_Exercise data_
*** Block opens ***
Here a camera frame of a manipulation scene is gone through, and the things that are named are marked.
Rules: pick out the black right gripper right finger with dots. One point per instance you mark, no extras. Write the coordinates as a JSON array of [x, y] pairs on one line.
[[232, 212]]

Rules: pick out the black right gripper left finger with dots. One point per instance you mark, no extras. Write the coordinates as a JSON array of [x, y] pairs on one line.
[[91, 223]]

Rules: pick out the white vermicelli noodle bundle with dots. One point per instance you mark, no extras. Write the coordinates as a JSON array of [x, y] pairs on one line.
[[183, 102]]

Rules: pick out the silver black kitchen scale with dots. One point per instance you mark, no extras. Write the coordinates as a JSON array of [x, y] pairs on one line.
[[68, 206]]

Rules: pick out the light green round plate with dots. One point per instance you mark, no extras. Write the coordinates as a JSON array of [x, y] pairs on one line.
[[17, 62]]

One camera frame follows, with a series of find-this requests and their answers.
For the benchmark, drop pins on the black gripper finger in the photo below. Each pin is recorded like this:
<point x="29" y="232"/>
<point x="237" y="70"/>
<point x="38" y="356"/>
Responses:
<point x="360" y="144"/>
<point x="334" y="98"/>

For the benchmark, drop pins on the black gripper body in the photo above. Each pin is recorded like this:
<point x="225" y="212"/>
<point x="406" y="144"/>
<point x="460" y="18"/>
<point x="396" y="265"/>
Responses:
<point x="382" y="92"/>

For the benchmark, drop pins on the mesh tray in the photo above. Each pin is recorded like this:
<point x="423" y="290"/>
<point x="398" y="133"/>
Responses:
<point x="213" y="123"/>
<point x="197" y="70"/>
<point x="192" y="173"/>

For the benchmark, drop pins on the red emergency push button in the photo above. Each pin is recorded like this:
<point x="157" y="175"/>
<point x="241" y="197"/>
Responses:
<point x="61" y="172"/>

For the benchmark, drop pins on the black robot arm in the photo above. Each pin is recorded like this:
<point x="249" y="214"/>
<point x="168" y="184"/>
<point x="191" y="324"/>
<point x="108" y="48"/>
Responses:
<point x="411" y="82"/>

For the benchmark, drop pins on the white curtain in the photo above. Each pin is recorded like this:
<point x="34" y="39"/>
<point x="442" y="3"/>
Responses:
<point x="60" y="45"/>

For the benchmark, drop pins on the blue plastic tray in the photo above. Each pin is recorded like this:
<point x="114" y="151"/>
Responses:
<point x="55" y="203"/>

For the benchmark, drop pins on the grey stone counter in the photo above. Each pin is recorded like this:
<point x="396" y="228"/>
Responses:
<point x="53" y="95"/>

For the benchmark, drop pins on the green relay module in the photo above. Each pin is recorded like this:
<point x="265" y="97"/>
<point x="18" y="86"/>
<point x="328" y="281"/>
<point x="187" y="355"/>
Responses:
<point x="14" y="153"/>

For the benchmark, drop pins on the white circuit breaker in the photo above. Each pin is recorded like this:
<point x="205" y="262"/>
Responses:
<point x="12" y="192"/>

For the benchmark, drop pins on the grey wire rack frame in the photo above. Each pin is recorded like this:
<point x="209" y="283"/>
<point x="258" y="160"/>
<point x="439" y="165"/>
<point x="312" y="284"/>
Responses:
*** Block closes ***
_Exercise goal_
Output the full listing above word for word.

_Task answer_
Here a camera frame of a manipulation scene is gone through, and the things that are named are marked.
Rules: pick out the black right gripper right finger with dots. One point per instance you mark, no extras. Write the coordinates as a JSON array of [x, y] pairs on one line.
[[232, 212]]

Rules: pick out the black right gripper left finger with dots. One point per instance you mark, no extras. Write the coordinates as a JSON array of [x, y] pairs on one line.
[[91, 223]]

Rules: pick out the white vermicelli noodle bundle with dots. One point per instance you mark, no extras. Write the coordinates as a JSON array of [x, y] pairs on one line.
[[183, 102]]

Rules: pick out the silver black kitchen scale with dots. One point per instance you mark, no extras. Write the coordinates as a JSON array of [x, y] pairs on one line.
[[68, 206]]

Rules: pick out the light green round plate with dots. One point per instance you mark, no extras. Write the coordinates as a JSON array of [x, y] pairs on one line.
[[17, 62]]

One camera frame follows, with a series of find-this requests and their answers.
For the benchmark, drop pins on the black gripper finger in the photo below. Each pin is recorded like this:
<point x="29" y="232"/>
<point x="237" y="70"/>
<point x="38" y="356"/>
Responses:
<point x="360" y="144"/>
<point x="334" y="98"/>

For the benchmark, drop pins on the black gripper body in the photo above. Each pin is recorded like this:
<point x="225" y="212"/>
<point x="406" y="144"/>
<point x="460" y="18"/>
<point x="396" y="265"/>
Responses:
<point x="382" y="92"/>

For the benchmark, drop pins on the mesh tray in the photo above. Each pin is recorded like this:
<point x="423" y="290"/>
<point x="398" y="133"/>
Responses:
<point x="213" y="123"/>
<point x="197" y="70"/>
<point x="192" y="173"/>

For the benchmark, drop pins on the red emergency push button in the photo above. Each pin is recorded like this:
<point x="157" y="175"/>
<point x="241" y="197"/>
Responses:
<point x="61" y="172"/>

For the benchmark, drop pins on the black robot arm in the photo above. Each pin is recorded like this:
<point x="249" y="214"/>
<point x="168" y="184"/>
<point x="191" y="324"/>
<point x="108" y="48"/>
Responses:
<point x="411" y="82"/>

For the benchmark, drop pins on the white curtain in the photo above. Each pin is recorded like this:
<point x="34" y="39"/>
<point x="442" y="3"/>
Responses:
<point x="60" y="45"/>

For the benchmark, drop pins on the blue plastic tray in the photo above. Each pin is recorded like this:
<point x="114" y="151"/>
Responses:
<point x="55" y="203"/>

For the benchmark, drop pins on the grey stone counter in the photo above. Each pin is recorded like this:
<point x="396" y="228"/>
Responses:
<point x="53" y="95"/>

For the benchmark, drop pins on the green relay module in the photo above. Each pin is recorded like this:
<point x="265" y="97"/>
<point x="18" y="86"/>
<point x="328" y="281"/>
<point x="187" y="355"/>
Responses:
<point x="14" y="153"/>

For the benchmark, drop pins on the white circuit breaker in the photo above. Each pin is recorded like this:
<point x="205" y="262"/>
Responses:
<point x="12" y="192"/>

For the benchmark, drop pins on the grey wire rack frame in the photo above. Each pin is recorded like this:
<point x="209" y="283"/>
<point x="258" y="160"/>
<point x="439" y="165"/>
<point x="312" y="284"/>
Responses:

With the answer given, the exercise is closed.